When the nasolacrimal duct that drains tears into your nose becomes partially or fully blocked, tears have nowhere to go and overflow onto your cheeks. This is extremely common in newborns, typically showing up in the first weeks or months of life, and usually resolves on its own. In adults, a blocked duct can develop from chronic sinus infections, nasal polyps, facial injuries, or age-related narrowing. The hallmark sign is persistent tearing from one eye, often with some sticky discharge, that doesn’t come with the sneezing or itching you’d expect from allergies.

What Helps Relieve Both Symptoms

The best approach depends on the cause. For allergies, nasal corticosteroid sprays are the most effective single treatment.
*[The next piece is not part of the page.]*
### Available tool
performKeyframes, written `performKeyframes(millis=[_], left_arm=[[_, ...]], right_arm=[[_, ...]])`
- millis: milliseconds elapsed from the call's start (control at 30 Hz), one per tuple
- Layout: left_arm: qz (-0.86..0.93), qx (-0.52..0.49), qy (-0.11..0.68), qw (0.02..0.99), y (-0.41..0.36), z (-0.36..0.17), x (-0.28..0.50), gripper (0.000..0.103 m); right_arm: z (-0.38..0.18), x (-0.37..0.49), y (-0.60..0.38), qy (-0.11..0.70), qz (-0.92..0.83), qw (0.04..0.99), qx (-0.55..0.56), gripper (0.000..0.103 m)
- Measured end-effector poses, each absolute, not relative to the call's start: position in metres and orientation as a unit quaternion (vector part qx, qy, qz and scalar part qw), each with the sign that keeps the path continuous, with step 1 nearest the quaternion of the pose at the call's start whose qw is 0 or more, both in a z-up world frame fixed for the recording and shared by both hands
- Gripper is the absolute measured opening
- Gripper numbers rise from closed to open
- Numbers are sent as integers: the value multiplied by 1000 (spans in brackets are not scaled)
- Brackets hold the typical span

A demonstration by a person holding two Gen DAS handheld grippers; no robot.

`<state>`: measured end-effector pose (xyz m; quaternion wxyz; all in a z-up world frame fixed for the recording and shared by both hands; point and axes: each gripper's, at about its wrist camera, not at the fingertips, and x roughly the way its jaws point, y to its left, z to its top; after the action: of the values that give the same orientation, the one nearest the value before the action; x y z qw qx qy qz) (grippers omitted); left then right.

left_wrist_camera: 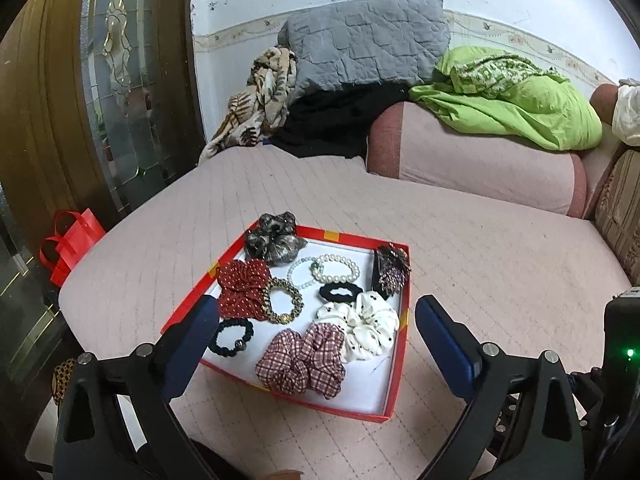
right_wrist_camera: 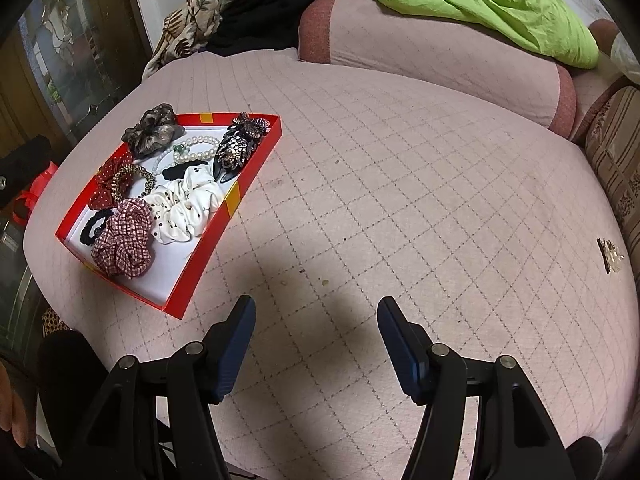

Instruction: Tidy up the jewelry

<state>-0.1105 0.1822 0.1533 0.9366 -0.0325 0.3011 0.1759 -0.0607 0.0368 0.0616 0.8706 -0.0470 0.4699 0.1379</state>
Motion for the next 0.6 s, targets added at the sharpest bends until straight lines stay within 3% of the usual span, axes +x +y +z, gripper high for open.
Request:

A meta-analysis comparing the two main options found that steroid sprays reduced overall nasal symptoms by about 41% from baseline, compared to 24% for oral antihistamines and 15% for placebo. Steroid sprays also reduced sneezing, itching, congestion, and drainage each by more than 20% beyond placebo. For eye symptoms specifically, steroid sprays performed at least as well as oral antihistamines, and one trial found they reduced eye symptom scores by 59% compared to 48% for antihistamines.

Oral antihistamines still work well for itching and sneezing and are convenient for mild or occasional symptoms. They’re less effective at relieving nasal congestion, improving it only about 5% to 10% more than placebo. For people with both significant nasal and eye symptoms, starting with a nasal steroid spray tends to cover both ends of the problem more effectively.

Saline nasal irrigation, using a squeeze bottle or neti pot, helps regardless of the cause. Rinsing your nasal passages with salt water thins mucus, flushes out allergens, viruses, and irritants trapped in the lining, and reduces the swelling that blocks normal drainage. It’s effective for allergies, sinus infections, colds, and general irritant exposure. For colds, keeping the nasal passages clear also helps tears drain normally, reducing the watery eye problem from the other direction.

Avoiding known triggers makes a measurable difference for allergies and irritant-driven symptoms. Keeping windows closed during high pollen days, using air purifiers, showering after outdoor exposure, and minimizing contact with pet dander or strong chemical fumes can reduce how often symptoms flare in the first place.